Seehofer schlurfte also auf die Bühne und entkräftete die Erwartungen an seinen Beitrag sogleich: Er habe keine Rede vorbereitet, er würde jetzt mal ein paar Dinge sagen, denn: “Zum Internet gehört die Kürze: Klick, Klack.” Die Experten seien schließlich die anderen: “Ich weiss ungefähr, wie man einen Computer einschaltet.” Dass er selbst nicht die Fachkraft des Nachmittags war, war eine weise Einsicht; dennoch kann eine lustlos und monoton vorgetragene Rede den gut gemeinten Charakter einer Veranstaltung erheblich beschädigen. Das Daherplätschern seiner Worte erwies sich ebenso vertrackt wie es oftmals in elektronischen Briefen passiert: Ironie bleibt dem Gesprächspartner meist verschlossen. Ein bis zwei Mal jährlich gehe er ins Netz, so Seehofer in seiner Rede – dass diese Ausführung natürlich ein Witz sei und er täglich das Internet nutze, sich lediglich zwei Mal im Jahr selbst google, musste er zu einem späteren Zeitpunkt auf dem Podium richtig stellen. Er lese Computerzeitschriften, in denen man erfahren könne, wie man Netzsperren umgehe, er kaufe gerne im Internet ein, er sei ein “Wikileaks-Geschädigter” (abermals ein Scherz) – das erfuhr man von dem CSU-Politiker.
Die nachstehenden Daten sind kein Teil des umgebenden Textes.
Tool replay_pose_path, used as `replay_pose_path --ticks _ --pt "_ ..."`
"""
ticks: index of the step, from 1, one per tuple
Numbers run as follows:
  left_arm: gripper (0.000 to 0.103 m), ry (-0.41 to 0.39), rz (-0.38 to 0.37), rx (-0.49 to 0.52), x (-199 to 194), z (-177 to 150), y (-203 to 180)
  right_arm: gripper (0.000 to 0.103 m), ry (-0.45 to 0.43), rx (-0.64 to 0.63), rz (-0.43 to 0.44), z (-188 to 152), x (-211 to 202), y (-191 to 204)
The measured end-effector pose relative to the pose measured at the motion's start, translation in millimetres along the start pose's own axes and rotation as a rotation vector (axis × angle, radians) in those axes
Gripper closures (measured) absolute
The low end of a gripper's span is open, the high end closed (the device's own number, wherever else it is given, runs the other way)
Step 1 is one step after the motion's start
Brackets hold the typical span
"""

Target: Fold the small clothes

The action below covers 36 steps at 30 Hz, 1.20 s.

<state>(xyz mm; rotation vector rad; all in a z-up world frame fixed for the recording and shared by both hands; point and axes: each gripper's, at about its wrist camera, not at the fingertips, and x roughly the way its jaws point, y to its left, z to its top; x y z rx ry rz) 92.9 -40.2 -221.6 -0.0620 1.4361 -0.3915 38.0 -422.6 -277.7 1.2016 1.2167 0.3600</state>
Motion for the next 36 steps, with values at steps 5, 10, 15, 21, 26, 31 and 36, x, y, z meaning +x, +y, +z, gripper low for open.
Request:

So wurde der Titel der Rede “Mein Internet” dem Inhalt sogar gerecht, der Vortragende jedoch nicht seiner Funktion als Parteivorsitzender. Einen einzigen klugen Satz zur Netzpolitik, den Hauch einer Vision – Fehlanzeige. Vielmehr bekräftige er in seiner Einordnung des Expertengremiums des CSU-Netzrates, dass dieser eine milde beratende Rolle haben werde, wenig Einfluss, die Linie der Partei müsse von den Meinungen des Rates aber nicht betroffen sein. Wahre Anerkennung für die Arbeit von Dorothee Bär hätte anders aussehen müssen.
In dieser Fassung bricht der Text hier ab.